Peatlands are wetlands or bogs. They occur where the water at the ground surface is acidic and low in nutrients. These habitats are usually found where freshwater has accumulated from precipitation and results in soft, spongy ground made up of decayed plant matter known as peat. Peatlands are normally found in cooler northern climates and are formed in poorly draining lake basins. The low fertility and cool climate result in relatively slow plant growth, but decay is even slower due to low oxygen levels in saturated bog soils.
Peat is a thick layer of partially decomposed organic matter that accumulates in the waterlogged conditions. As the top layer of plants, often mosses, die and allows more growth on top. As they grow they build up layers of organic material that presses on the dead layers below.
As the layers accumulate they become acidic and the lack of oxygen leaves the organic material partially rotted. In the waterlogged, acidic remains the lack of Oxygen creates anaerobic conditions so the rotting slows. The rotted material is largely carbon. The accumulation of peat is an important way to lock up or sequester, CO2 gas. In other words, peatlands act as an important global carbon sync.
Across the globe, peatlands are a small proportion of the overall habitats comprising only 3% of the earth’s land surface.
Despite being of relatively small extent, peatlands have accumulated vast amounts of semi-rotted material. They are one of the world's most important carbon storage systems, sequestering a significant amount of carbon. According to the Intergovernmental Panel on Climate Change (IPCC), peatlands contain approximately 550 gigatons of carbon, which is more than the amount of carbon stored in all other vegetation types combined.
Peat, after it is rotted into the lower layers, can last for thousands of years. Some peatlands store more than 10 meters of peat. This, in effect, is a store of thousands of years’ worth of carbon. Such storage is a significant factor in the preservation of the global ecology. It is also a natural way to mitigate climate change and help to stabilise and regulate the climate in the long term.
Peatlands are important for a range of organisms.

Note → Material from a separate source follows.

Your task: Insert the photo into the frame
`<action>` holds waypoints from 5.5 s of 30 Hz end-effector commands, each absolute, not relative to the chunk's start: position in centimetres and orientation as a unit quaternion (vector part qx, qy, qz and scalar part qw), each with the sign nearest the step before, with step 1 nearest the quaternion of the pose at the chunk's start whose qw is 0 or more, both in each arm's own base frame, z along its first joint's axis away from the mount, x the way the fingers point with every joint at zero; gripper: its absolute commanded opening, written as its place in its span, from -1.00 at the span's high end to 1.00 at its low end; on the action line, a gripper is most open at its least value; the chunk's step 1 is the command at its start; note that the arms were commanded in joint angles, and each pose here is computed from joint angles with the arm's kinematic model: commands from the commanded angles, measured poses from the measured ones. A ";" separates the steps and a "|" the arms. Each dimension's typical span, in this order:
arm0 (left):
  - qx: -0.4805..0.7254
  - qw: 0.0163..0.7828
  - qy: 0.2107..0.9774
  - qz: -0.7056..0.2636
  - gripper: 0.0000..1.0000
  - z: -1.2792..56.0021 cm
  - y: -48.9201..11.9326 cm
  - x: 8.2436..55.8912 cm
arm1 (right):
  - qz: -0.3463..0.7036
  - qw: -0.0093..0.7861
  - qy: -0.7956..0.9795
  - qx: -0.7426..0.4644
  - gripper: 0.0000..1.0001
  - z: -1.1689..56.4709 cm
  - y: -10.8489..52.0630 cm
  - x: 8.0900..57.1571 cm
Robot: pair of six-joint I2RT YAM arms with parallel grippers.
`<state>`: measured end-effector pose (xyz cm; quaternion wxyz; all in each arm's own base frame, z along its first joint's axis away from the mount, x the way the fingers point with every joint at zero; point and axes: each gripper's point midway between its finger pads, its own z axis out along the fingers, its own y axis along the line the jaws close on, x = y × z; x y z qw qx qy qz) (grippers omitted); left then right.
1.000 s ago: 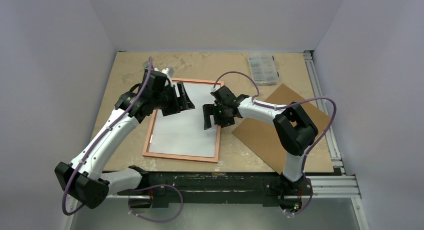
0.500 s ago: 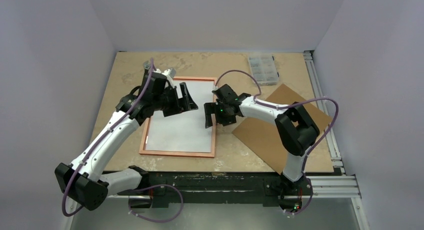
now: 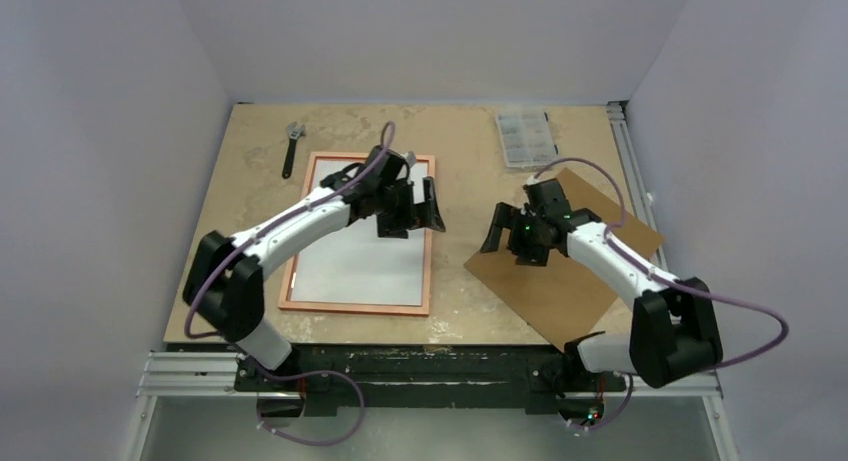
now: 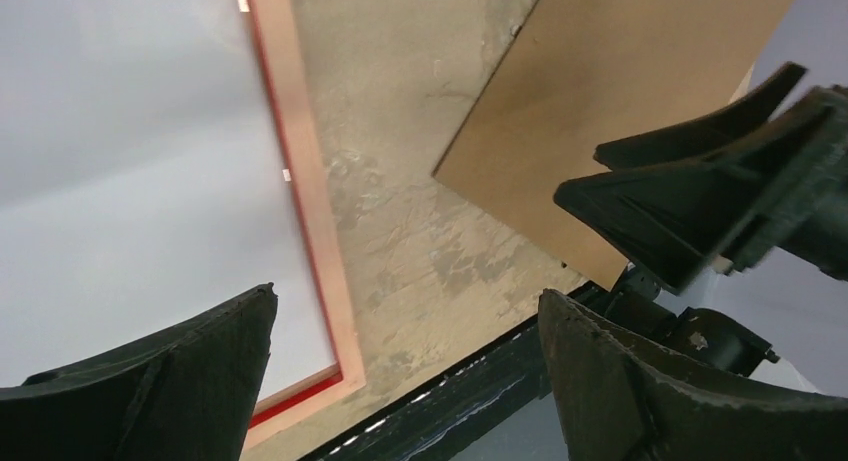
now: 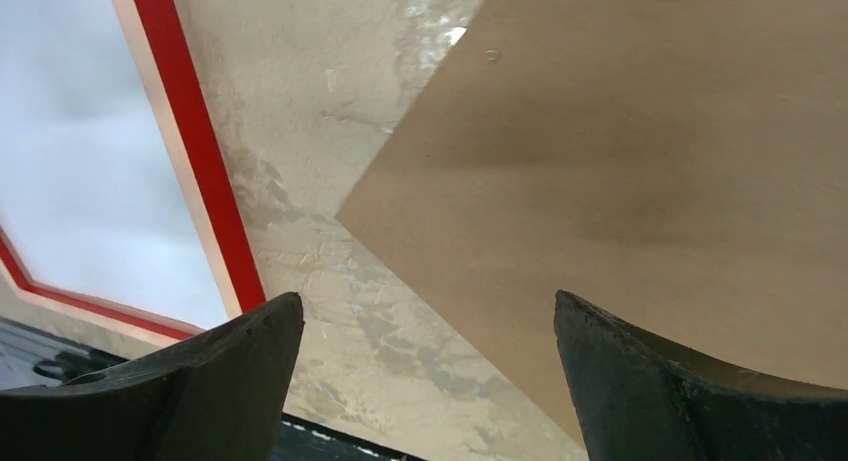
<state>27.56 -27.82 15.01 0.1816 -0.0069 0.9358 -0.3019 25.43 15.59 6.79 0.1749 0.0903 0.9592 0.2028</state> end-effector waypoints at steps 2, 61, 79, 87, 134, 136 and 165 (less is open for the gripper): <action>0.044 0.169 0.925 -0.338 -1.00 15.7 -35.2 28.9 | 0.148 0.194 0.956 0.163 -0.89 8.8 10.5 24.2; 0.162 0.094 0.906 -0.381 -0.86 9.3 -48.8 29.5 | 0.043 0.124 0.850 0.510 -0.85 0.1 -4.9 20.2; 0.205 0.152 0.882 -0.396 -0.83 17.5 -48.0 27.2 | 0.078 0.142 0.848 0.504 -0.84 1.1 -3.2 19.1; 0.146 0.166 0.938 -0.266 -0.90 9.5 -44.6 32.0 | 0.068 0.121 0.852 0.506 -0.85 0.4 -3.3 18.7; 0.222 0.102 0.865 -0.438 -0.70 19.2 -49.3 23.2 | 0.127 0.131 0.850 0.495 -0.80 1.1 -1.2 18.7; 0.217 0.108 0.869 -0.430 -0.70 19.1 -48.7 23.1 | 0.138 0.140 0.849 0.491 -0.80 1.4 -0.9 18.9; 0.080 0.192 0.941 -0.266 -0.72 16.4 -36.0 22.7 | 0.289 0.168 0.909 0.247 -0.80 5.3 13.0 26.7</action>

Peatlands provide unique and valuable habitats for a wide variety of plant and animal species, including many rare and threatened species. Examples of the species that inhabit peatlands in the UK include:
1. Plants: Peatlands support a diverse range of plant species, many of which are adapted to the acidic and nutrient-poor conditions found in peatlands. Common plant species found in peatlands include sphagnum mosses, heathers, bog rosemary, cotton grass, and sundews.
2. Birds: Many bird species depend on peatlands for breeding, feeding, and nesting. Some of the bird species commonly found in peatlands include the Eurasian curlew, black grouse, golden plover, snipe, and merlin.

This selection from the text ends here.